Sonsuza giden doğruda bulunduğun nokta nerede? Başka noktaları kesiyor olmayasın? “I’m the left eye, you’re the right” demeden de anlamlı mı herşey? Gördüğünle kıyasladığın herşeyin sadece görebildiğin olması ne hazin. Ya göremediklerin? Senden saklananlar, kapı arkasında duranlar. Senin sakladıkların kapı arkasına koydukların? Psyco, tribal, trance… Nedir ki; bir etiket. Neysen O’sun. Kimse bilmese de ya sen? Cibiliyetini görmek nasıl zevkli mi? Kendi bokunu kendi parmağınla karıştırırken yüzzüne yapıştırdığın sırıtışı nereden çaldın peki?
Katil gibi dolaşıyorsun işlediğin gizli cinayetin mahalinde. Fiziki bütünlük nedir ki? Çıkmadığın bir yere girmediğin için gurur duyuyorsun kendinle. Sokağa çıkıp her önüne gelene vermekle arsındaki ne fark var ki? Fark yok. Zaten veriyorsun. Boktan işler yapıp ellerindeki pisliği üzerine silmeye çalışıyorsun bir salak gibi. Denilenlerin ötesinde denilmek istenenleri hiç sorgulamadan kabullenmeye hazırsın. Oysa hiç bir şey o kadar basit değil. Sadece sensin basit olan. Şifreleri çözmeden izleymezsin o filmi. Birdecoder da çok pahalı ve zahmetli değil mi? Sahtekar seni! Gününü göreceksin!

dönüş

Ouija | 18 December 2006 19:39

Vakit yok. Aşka ve acıya vakit yok. Öyle derin derin eski zamanlardaki gibi sabahlamacı acılara vakit yok. Nasıl olacak ki o iş öyle? Sabah uyanınca ve ya uyanmaya ne gerek, devam etmeye çalışınca güne gidebilecek misin bakalım işe? “Ah canım.
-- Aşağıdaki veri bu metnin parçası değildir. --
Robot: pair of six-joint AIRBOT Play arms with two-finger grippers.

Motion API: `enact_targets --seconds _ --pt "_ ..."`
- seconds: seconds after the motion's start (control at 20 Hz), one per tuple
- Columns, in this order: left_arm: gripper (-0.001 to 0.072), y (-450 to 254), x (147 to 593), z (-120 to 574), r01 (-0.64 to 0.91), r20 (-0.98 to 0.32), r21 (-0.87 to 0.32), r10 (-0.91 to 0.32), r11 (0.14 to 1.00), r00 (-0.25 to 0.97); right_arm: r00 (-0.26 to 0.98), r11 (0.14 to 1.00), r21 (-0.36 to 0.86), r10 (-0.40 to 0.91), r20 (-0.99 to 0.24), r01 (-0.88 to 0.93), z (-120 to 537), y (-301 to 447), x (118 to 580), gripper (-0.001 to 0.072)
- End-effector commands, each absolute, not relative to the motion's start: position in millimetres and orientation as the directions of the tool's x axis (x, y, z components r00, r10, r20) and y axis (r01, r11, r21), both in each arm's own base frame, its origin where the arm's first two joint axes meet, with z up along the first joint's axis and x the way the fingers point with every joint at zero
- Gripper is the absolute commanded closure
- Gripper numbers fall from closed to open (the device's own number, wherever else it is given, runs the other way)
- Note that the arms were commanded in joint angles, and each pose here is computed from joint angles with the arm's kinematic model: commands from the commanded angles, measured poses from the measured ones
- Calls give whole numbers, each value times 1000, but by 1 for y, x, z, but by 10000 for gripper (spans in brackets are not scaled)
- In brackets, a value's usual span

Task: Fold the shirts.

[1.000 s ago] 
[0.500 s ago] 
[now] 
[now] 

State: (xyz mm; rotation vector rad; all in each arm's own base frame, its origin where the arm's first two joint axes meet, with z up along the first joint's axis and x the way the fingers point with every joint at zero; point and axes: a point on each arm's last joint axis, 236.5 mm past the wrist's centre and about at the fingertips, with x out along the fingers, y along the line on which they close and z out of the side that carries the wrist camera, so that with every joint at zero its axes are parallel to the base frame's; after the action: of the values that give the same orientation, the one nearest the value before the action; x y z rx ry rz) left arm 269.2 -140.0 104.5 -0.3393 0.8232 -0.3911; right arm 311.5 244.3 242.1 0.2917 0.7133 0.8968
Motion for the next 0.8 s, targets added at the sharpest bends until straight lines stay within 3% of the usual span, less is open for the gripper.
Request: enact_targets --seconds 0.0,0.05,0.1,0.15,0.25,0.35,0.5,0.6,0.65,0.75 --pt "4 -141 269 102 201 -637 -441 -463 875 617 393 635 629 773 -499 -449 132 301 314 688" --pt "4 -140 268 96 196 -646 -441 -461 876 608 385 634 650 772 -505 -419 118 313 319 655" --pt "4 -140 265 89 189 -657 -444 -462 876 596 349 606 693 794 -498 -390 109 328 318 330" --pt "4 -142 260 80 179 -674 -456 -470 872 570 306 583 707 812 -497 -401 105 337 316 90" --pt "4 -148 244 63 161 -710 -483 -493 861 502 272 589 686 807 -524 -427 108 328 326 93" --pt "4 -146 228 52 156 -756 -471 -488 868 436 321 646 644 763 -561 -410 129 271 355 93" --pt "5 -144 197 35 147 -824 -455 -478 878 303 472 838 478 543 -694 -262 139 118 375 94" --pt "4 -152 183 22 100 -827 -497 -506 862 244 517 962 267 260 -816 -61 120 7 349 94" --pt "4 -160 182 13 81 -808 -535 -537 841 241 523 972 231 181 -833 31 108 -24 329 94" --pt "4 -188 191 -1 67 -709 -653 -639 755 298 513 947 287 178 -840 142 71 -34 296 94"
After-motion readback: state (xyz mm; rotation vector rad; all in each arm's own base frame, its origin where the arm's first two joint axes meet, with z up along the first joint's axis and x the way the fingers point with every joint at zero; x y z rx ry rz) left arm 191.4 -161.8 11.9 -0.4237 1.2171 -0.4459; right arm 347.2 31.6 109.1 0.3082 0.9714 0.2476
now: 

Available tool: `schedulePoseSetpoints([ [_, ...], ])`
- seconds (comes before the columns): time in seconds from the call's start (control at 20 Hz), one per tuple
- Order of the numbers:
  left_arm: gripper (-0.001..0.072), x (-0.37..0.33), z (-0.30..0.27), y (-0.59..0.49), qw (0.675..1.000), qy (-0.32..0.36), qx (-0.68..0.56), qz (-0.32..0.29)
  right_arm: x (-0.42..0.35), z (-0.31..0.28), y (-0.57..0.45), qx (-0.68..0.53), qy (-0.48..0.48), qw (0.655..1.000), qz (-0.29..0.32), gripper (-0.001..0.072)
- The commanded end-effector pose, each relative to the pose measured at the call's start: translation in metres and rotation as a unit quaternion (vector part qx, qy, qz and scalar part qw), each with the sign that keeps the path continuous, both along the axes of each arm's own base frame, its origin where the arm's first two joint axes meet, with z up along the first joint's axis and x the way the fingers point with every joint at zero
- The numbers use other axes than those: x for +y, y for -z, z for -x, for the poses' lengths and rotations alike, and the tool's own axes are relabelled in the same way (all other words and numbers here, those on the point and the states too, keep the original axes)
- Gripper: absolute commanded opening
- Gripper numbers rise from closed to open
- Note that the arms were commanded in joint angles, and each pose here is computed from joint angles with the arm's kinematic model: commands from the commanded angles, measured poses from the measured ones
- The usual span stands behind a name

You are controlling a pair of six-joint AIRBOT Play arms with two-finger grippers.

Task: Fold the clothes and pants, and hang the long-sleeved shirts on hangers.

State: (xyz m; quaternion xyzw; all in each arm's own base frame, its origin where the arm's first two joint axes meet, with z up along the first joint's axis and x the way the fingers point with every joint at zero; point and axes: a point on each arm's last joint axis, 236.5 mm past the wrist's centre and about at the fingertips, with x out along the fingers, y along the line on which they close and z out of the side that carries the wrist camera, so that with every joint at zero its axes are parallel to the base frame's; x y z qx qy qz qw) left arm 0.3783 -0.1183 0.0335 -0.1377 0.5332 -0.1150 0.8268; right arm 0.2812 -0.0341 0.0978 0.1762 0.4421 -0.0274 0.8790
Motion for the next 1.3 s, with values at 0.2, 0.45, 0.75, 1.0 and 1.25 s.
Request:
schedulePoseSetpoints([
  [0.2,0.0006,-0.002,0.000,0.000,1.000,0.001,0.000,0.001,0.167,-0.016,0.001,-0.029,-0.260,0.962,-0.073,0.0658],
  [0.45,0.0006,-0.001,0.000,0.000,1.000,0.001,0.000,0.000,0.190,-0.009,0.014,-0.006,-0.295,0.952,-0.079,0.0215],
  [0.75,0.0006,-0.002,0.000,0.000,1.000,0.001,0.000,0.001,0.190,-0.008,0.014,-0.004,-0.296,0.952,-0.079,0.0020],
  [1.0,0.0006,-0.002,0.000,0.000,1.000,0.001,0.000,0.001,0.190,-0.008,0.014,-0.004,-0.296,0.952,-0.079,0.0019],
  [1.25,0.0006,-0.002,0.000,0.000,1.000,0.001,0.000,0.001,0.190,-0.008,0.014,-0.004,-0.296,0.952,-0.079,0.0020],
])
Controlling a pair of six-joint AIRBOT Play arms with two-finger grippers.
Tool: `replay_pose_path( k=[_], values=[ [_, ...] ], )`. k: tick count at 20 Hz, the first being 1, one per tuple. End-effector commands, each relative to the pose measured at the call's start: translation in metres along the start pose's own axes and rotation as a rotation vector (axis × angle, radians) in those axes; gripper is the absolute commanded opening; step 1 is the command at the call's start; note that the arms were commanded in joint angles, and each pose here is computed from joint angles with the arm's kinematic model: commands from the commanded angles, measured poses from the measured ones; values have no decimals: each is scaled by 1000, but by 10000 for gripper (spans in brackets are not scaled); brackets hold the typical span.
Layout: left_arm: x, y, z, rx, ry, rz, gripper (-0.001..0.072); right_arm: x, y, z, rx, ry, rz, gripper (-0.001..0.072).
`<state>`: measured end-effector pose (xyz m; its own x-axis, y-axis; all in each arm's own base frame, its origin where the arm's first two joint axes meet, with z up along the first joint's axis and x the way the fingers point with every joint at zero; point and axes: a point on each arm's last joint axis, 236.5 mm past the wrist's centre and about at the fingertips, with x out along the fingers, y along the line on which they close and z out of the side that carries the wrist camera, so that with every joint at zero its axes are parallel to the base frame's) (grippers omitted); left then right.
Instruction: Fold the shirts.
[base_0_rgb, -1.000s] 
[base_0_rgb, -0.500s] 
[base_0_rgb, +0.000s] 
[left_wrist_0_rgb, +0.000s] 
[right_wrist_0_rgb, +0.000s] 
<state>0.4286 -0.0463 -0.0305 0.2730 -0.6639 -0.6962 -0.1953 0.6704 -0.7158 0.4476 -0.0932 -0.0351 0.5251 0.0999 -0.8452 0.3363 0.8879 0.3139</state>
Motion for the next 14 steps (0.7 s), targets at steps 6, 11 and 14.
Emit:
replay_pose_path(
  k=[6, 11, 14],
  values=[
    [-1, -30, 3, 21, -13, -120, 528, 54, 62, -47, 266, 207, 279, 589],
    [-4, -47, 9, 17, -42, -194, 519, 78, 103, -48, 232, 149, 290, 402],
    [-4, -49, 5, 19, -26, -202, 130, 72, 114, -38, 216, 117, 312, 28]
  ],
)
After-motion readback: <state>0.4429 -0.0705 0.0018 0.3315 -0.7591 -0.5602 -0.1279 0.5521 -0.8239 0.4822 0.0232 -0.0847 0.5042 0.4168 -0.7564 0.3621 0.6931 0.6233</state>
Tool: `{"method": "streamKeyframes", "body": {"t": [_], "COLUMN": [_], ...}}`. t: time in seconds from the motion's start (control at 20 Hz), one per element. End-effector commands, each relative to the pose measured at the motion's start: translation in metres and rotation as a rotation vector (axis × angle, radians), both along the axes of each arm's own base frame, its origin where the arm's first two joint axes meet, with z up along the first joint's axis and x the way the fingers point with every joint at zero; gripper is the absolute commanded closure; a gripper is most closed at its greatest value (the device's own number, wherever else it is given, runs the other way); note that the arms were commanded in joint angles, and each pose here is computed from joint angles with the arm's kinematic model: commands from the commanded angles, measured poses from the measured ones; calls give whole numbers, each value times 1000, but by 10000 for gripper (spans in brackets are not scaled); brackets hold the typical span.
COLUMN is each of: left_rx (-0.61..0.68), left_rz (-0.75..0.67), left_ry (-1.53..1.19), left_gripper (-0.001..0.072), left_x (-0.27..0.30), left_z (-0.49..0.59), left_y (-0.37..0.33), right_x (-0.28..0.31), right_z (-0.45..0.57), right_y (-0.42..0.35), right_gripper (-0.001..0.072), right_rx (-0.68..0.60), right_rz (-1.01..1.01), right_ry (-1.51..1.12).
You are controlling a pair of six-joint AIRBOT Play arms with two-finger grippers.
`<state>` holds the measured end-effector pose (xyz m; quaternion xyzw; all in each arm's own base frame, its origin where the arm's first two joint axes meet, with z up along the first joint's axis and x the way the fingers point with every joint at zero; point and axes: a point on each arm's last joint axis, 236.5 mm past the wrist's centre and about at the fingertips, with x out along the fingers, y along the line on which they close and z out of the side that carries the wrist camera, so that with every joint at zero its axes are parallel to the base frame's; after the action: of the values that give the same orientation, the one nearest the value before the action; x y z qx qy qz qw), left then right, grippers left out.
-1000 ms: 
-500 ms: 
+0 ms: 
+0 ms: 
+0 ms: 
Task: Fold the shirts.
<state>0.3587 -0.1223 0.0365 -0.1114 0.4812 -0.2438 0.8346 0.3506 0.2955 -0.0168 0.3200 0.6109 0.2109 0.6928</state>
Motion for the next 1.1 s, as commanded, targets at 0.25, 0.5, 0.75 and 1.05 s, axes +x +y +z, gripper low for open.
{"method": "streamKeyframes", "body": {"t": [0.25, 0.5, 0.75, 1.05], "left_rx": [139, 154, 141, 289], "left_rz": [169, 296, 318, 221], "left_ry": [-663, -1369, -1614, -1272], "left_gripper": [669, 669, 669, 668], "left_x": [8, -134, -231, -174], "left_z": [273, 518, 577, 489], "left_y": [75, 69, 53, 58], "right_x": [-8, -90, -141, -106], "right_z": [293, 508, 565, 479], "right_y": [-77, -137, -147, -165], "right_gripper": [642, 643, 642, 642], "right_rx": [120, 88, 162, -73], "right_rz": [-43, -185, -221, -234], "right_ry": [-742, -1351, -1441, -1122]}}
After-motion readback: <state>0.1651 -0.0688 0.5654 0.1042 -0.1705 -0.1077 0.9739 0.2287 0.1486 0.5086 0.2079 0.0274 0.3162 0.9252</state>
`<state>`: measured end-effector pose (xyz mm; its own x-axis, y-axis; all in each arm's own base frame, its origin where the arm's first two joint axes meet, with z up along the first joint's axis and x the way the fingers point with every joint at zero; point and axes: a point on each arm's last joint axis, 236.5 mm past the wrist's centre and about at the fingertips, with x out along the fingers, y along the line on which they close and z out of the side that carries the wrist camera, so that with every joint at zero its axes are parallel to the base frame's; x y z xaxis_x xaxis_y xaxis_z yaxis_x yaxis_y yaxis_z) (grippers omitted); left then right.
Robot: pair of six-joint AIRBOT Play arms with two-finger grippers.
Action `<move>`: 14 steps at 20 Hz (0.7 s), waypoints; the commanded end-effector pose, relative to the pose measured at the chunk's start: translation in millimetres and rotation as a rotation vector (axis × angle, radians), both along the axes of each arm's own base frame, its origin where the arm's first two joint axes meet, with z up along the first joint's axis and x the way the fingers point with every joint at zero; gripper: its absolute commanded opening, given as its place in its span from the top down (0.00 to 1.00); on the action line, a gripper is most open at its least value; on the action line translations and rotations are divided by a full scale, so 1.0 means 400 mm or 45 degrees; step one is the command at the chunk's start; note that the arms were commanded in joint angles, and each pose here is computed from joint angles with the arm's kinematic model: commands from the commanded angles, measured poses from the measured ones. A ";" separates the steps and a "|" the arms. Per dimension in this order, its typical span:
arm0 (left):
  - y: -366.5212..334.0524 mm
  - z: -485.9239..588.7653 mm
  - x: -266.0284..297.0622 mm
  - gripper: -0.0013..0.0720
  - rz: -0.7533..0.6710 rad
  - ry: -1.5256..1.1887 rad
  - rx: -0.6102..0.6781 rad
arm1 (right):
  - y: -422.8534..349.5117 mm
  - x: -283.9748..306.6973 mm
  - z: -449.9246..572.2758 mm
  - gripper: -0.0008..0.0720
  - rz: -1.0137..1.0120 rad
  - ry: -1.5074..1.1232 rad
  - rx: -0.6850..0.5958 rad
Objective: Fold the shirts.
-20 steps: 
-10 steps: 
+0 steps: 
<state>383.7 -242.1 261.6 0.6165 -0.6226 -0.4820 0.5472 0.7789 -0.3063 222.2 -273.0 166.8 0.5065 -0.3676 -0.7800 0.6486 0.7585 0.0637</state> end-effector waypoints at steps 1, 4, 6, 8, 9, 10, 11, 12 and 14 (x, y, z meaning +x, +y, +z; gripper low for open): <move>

Sen bugün dinlen” derler mi adama. Her dakika dikkatli ve her dakika temkinli ve sakin ve şahane ve düzgün, düpedüzgün olmalı. O iyi cinsten en parlağından. Öyle ki bu kadar şahaneliğe ancak yaşayabilesin. Ancak nefes alıp verebilesin ve idame ettirebilesin hayatını. Ve zaten tahammülü de kalmadı hislerin. En ufak pürüzde bezmeye pek hevesli. Öyle adanamaz artık yıllar elaleme, zira gittikçe azalmakta ve unutmamak lazım teori der ki az olan kıymetlidir. Evvelden sorun sayılmayacak şeyler “Hadi be” kıvamında değerlendirilmeye hak kazanıyor gün geçtikçe. Artık herkes daha yorgun ve “Ben biliyorum bu hikayeyi”ci. Kime ne kaldı ki yaşanacak? Ne kadar farklı olabilir yenileri? Elbette umutluyuz, ama neye? Ne kadar değişti hikayeleri? Acılar bile biçim değiştirdi, hız kazandı. Yine varlar, ama vakit kaybı olmasın diye ilk günden başlıyorlar. Sen paşa paşa üzül en baştan, sonra şaşırma sakın ha. Zorlamak mı lazım sanki. Her gidene yol vermemek mi lazım? Zorla da güzellik olmaz ki? Yoksa olur mu? Ya oluyorsa ve benim bundan haberim yoksa? Kadere inanmak zaten hata mıydı? Ama sanki hala yapabilecek bir şey yok. O büyülü senkronun kendiliğinden oluşmasını ve herşeyin o ruhani müthiş uyum içinde ve tabii ki doğanın emrettiği mucizeyle gerçekleşmesini beklemekten başka yapacak bir şey yok. Bence yok. Benim için yok. Olacaksa öyle olmalı. Cehennemden gelmeli. Gerçeklerden geçmeli ve sirayet etmeli tamamen. Ve kelimeleri hiçe saymalı. Boş olmalı bunların hepsi. Anlatılamamalı.Öyleydi bir zamanlar. ve yine bir umut günün birinde tekrar öyle olacaklar. Biliyorum.